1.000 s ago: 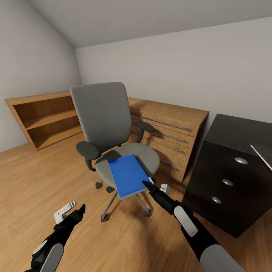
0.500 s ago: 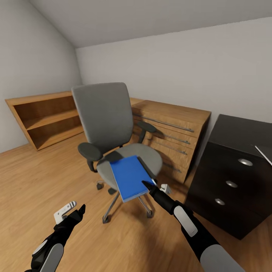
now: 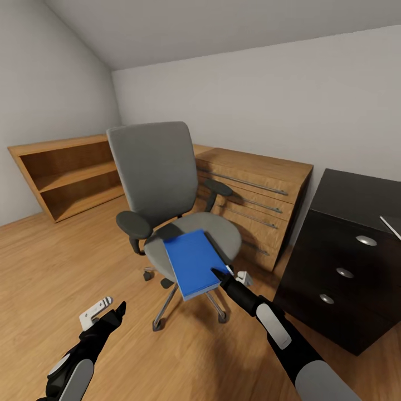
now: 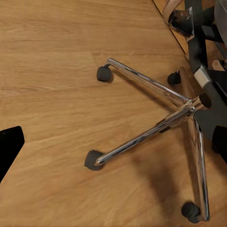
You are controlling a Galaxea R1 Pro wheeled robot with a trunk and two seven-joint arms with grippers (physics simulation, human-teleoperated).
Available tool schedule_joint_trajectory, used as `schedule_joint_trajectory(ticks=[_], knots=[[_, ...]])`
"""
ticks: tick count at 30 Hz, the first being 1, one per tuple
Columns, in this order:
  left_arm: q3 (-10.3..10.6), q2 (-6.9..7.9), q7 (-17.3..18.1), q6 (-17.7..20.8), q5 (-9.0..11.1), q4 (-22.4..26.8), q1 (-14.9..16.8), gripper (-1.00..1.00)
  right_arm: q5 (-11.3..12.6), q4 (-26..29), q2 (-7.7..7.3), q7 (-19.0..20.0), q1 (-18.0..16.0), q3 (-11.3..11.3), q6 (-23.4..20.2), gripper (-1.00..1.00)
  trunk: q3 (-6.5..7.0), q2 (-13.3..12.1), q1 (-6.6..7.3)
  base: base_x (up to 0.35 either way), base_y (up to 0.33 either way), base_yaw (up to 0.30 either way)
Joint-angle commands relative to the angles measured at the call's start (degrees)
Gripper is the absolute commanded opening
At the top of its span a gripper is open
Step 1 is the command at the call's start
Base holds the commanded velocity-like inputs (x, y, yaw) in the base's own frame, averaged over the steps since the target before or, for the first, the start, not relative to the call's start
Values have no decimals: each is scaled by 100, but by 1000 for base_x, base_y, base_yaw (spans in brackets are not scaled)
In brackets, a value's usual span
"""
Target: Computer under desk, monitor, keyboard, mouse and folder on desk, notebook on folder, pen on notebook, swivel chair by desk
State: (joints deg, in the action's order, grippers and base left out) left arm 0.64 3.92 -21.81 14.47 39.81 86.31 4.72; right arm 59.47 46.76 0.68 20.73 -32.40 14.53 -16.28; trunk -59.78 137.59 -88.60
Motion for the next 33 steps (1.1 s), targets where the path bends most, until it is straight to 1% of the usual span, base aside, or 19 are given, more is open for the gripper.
schedule_joint_trajectory(ticks=[1,22,33], knots=[[7,4,-40,17,44,9,3,100,49,0,-1,3,-3,-2,-28,-100,-5,2,1,1,1,0],[15,-11,-41,14,40,-67,3,100,47,8,-6,1,-3,-10,-25,-100,-5,2,1,0,0,0],[15,-14,-43,12,35,-70,3,100,47,9,-6,9,-3,-11,-25,-100,192,-439,243,0,0,0]])
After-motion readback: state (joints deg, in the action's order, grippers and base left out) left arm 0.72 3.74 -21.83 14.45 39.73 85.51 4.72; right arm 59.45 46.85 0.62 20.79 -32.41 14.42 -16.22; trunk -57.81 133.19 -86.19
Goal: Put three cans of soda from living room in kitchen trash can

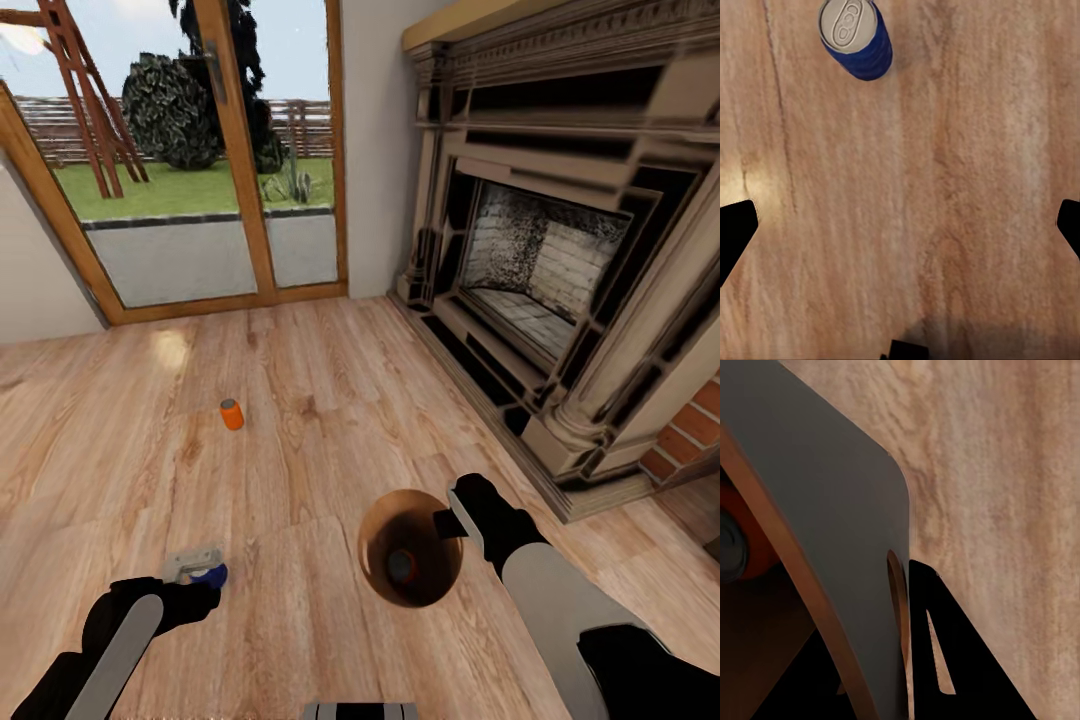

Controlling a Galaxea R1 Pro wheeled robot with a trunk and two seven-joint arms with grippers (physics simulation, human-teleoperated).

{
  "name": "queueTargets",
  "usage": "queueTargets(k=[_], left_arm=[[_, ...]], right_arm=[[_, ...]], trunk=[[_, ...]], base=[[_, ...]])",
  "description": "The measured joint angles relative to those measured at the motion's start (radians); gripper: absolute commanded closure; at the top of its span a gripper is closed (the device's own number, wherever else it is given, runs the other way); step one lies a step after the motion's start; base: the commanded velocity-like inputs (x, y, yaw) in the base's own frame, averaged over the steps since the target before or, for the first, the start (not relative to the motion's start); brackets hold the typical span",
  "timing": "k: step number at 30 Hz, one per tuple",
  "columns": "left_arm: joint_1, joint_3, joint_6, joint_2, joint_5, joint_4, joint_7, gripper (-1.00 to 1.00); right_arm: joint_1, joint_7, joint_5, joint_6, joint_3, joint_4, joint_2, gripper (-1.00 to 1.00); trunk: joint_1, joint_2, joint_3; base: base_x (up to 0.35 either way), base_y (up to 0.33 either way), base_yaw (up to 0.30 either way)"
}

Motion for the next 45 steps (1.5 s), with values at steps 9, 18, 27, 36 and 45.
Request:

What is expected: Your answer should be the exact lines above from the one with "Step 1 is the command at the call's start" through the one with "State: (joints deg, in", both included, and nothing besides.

Result for this exercise:
Step 1 is the command at the call's start
Base holds the commanded velocity-like inputs (x, y, yaw) in the base's own frame, averaged over the steps since the target before or, for the first, the start, not relative to the call's start
Values have no decimals: each is scaled by 100, but by 1000 for base_x, base_y, base_yaw (spans in brackets are not scaled)
In brackets, a value's usual span
"""
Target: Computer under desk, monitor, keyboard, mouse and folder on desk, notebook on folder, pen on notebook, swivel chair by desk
State: (joints deg, in the action's order, grippers and base left out) left arm 0.64 3.92 -21.81 14.47 39.81 86.31 4.72; right arm 59.47 46.76 0.68 20.73 -32.40 14.53 -16.28; trunk -59.78 137.59 -88.60

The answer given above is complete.